L’espace des serres et l’espace du pré sont donc deux motifs paradisiaques. Mais, à quarante-cinq années d’intervalle, on ne s’étonnera pas que la nouvelle évocation du lieu idyllique comporte quelques différences par rapport à la première. Ici, à la place des serres destinées à la culture de fleurs somptueuses, on trouve une végétation élémentaire – herbes et graminées. Si l’on se souvient que dans « La Promenade », les fleurs représentaient les mots (« parterres de fleurs colorées », « boucles superbes des consonnes »…), il semble qu’ici l’importance donnée à la perfection verbale cède le pas à la considération d’un espace élémentaire de la parole. Si la nature, sous forme d’herbe, (l’un des grands thèmes du texte, est, on l’a vu, la Nature) semble l’emporter ici sur la culture, peut-être peut-on y voir une confiance dans la nature parolière de l’homme, même lorsqu’elle s’exerce sans rhétorique concertée, dans une certaine liberté853. A la question « Pourquoi aimons-nous un pré ? », Ponge répond du reste « parce que c’est une pelouse non interdite » (FP, II, 454). Si le pré représente un espace de plus grande liberté que les serres c’est aussi parce qu’il se trouve associé à un imaginaire nourricier (pacage, « biberons » de l’herbe) et devient ainsi un lieu non seulement de circulation mais de mise à disposition de la nourriture, et d’assimilation permanente. La sensualité tient une place beaucoup plus grande dans cet espace que dans celui de « La Promenade ».

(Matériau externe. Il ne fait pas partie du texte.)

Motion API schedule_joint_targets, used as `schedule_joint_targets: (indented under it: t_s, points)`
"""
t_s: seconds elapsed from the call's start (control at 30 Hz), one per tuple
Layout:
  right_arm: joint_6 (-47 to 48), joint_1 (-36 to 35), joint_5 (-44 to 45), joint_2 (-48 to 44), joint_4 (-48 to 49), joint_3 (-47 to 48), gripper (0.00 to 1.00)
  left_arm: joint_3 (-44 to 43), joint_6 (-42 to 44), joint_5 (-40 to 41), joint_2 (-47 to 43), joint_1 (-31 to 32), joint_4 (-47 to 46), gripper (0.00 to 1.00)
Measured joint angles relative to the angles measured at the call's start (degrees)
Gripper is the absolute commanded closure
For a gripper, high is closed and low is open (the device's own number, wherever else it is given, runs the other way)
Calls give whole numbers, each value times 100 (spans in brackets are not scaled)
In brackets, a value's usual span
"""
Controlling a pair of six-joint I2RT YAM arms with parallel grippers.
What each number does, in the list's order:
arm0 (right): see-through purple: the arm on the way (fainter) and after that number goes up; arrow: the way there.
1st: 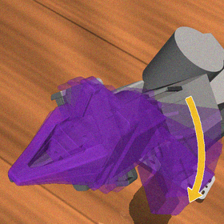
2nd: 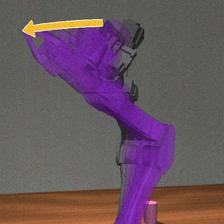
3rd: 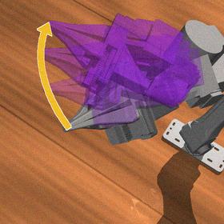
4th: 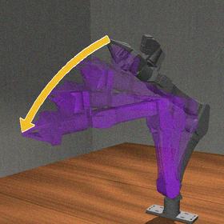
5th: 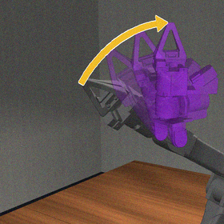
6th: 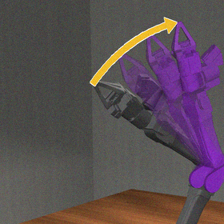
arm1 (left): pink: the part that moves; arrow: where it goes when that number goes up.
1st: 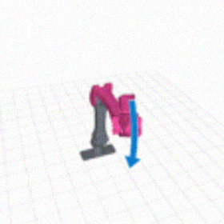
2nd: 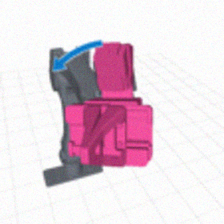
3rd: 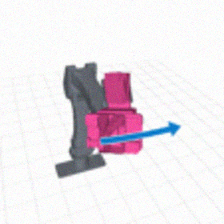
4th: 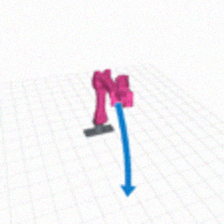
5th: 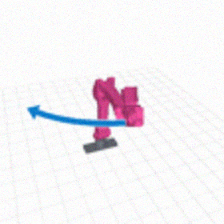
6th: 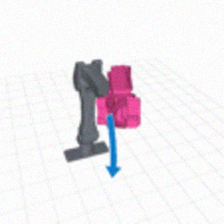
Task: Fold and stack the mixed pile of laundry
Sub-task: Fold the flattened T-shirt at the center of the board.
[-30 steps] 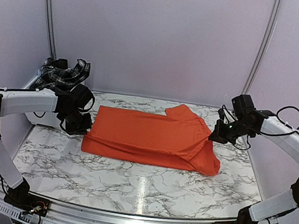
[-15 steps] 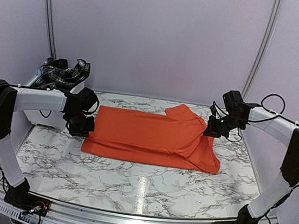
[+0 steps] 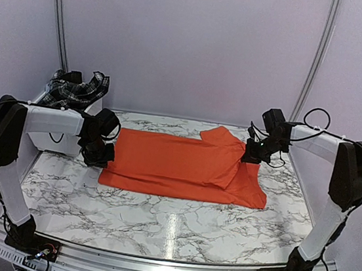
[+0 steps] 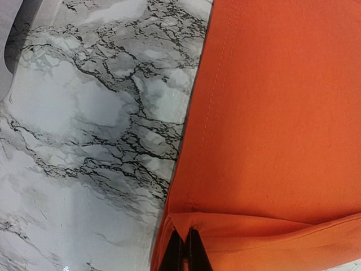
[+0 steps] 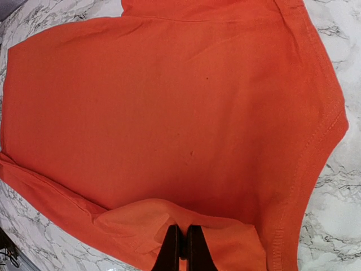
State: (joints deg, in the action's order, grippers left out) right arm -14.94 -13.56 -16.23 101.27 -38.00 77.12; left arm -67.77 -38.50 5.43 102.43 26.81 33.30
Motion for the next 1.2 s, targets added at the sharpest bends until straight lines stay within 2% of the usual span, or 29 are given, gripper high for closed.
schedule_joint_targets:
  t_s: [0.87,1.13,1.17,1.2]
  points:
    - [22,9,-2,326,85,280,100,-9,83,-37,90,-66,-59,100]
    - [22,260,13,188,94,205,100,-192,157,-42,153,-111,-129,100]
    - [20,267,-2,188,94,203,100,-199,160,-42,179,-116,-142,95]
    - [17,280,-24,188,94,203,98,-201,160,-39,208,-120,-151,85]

Mais surtout, « Le Pré » donne à lire une articulation beaucoup plus nette entre paradis et parole, notamment à partir du moment (15 juillet 1964, donc dans les derniers jours de travail) où est enfin trouvée l’orchestration définitive du thème paradisiaque, : « Que parfois la Nature à notre réveil nous propose ce à quoi justement nous étions disposés, la louange aussitôt s’enfle dans notre gorge. Nous croyons être au Paradis » (ibid, 498). Dans cette formule, qui sera conservée dans la version finale – avec la seule modification d’une disposition versifiée – le mot de « louange » équivaut à « parole ». En effet les formulations préparatoires montrent que c’est « parole » qui apparaissait primitivement. Le 28 juin 1964 Ponge écrivait :

‘Comment l’être [il s’agit du pré] sans le refaire en paroles. Comment le posséderions-nous s’il ne sortait pas de notre bouche. La parole dès lors s’enfle dans notre bouche (dans notre gorge). Nous n’avons d’autre raison d’être que de le dire (ibid, 493, je souligne ). ’

Plusieurs passages du « Reliquat » (tous du 12 juillet 1964) confirment le choix du mot « parole » au lieu de « louange » dans la formulation initiale : « Parfois notre nature nous prédispose à un pré et voici qu’aussitôt par endroits elle nous le procure. (…) La parole aussitôt dans notre gorge se rassemble» (ibid., 535) Ou encore :

‘La parole dès lors s’enfle dans notre bouche
Telle sera aujourd’hui notre façon d’être (ibid., 536).854

Notes
850.

Ce qui indique le statut privilégié de ces deux textes, sur le plan de l’imaginaire et de l’affectivité.

851.

Note citée par Bernard Veck (OC II, 1528, note 9 sur le texte).

852.

La connotation religieuse se renforce ici d’une probable référence, avec l’archaïsme « fiorit », aux Fioretti de saint François d’Assise.

853.

« Serres » est après tout de la famille de « serrure »…

854.

L’hésitation entre les deux mots finit par donner lieu à une formulation double : « La louange parole aussitôt s’enfle dans notre gorge : il nous semble être au Paradis » (ibid., 537).